Activity: The word "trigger" occurs in some lines of the listing. Copy those lines.

Data provided Start Marker

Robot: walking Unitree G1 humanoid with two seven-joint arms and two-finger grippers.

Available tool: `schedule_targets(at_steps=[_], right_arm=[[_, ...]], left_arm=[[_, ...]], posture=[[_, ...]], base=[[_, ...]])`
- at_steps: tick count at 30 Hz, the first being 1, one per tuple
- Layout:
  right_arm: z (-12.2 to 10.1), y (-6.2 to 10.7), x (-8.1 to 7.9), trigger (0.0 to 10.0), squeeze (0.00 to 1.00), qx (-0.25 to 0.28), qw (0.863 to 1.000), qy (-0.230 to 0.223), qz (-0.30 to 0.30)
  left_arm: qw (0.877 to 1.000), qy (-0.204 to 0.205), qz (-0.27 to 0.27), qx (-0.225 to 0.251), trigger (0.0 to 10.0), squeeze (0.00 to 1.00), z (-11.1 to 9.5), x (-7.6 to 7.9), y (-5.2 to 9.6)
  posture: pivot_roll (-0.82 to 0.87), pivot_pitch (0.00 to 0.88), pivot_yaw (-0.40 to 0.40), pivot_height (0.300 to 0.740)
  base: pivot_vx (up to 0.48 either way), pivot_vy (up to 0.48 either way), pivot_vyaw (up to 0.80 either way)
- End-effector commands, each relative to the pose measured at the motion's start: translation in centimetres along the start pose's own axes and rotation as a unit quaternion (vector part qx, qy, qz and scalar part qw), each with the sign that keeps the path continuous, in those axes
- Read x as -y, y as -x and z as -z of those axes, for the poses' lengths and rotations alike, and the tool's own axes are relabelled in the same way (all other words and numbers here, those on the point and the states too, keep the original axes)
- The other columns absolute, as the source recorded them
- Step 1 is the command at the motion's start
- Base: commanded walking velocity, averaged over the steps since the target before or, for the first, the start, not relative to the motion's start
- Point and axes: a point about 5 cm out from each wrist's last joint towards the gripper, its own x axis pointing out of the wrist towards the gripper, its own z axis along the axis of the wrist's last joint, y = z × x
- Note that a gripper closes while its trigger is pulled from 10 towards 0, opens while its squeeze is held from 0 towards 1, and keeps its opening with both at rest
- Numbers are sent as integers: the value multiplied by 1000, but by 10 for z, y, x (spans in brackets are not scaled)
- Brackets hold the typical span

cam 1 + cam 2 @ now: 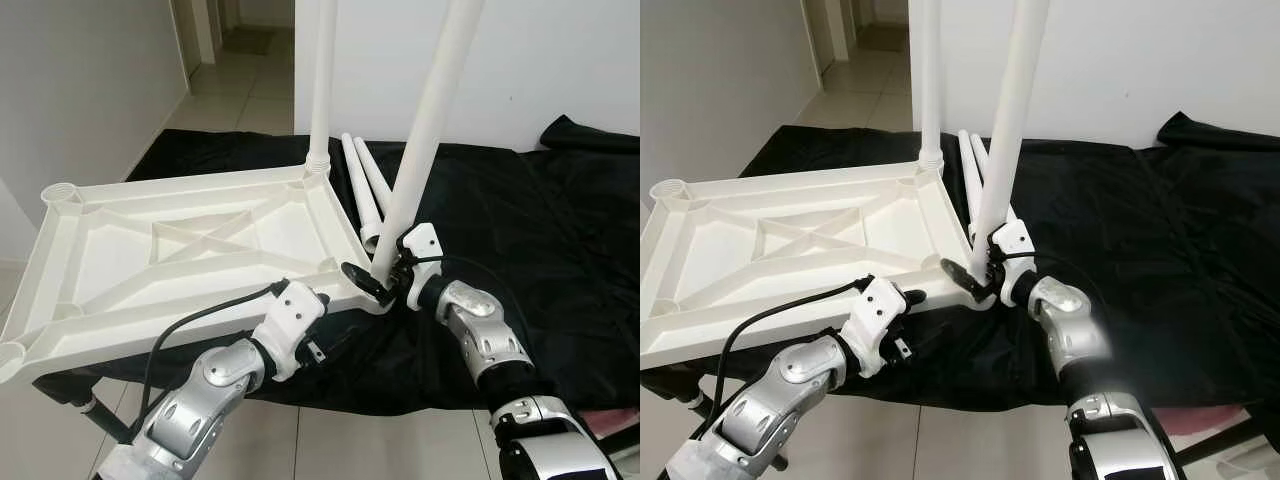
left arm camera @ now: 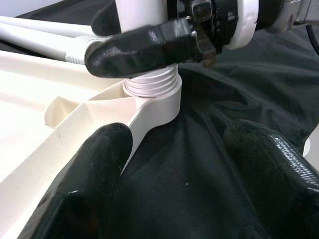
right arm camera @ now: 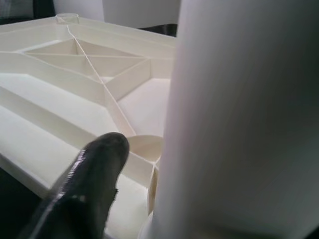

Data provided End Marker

Output for this task:
  right_arm: z (-12.2 to 10.1), y (-6.2 to 10.7), x (-8.1 to 7.9), trigger (0.0 to 10.0), squeeze (0.00 to 1.00), qx (-0.25 to 0.28), qw (0.863 to 1.000), qy (-0.230 to 0.223), qz (-0.30 to 0.30)
  left_arm: qw (0.877 to 1.000), qy (-0.204 to 0.205), qz (-0.27 to 0.27), qx (-0.225 to 0.251), trigger (0.0 to 10.0), squeeze (0.00 to 1.00), z (-11.1 to 9.5), x (-7.6 to 7.9), y (-5.2 to 9.6)
- Note that a gripper closes while its trigger is pulled from 10 towards 0, opens while its squeeze is held from 0 towards 1, and keeps its opening with both at rest

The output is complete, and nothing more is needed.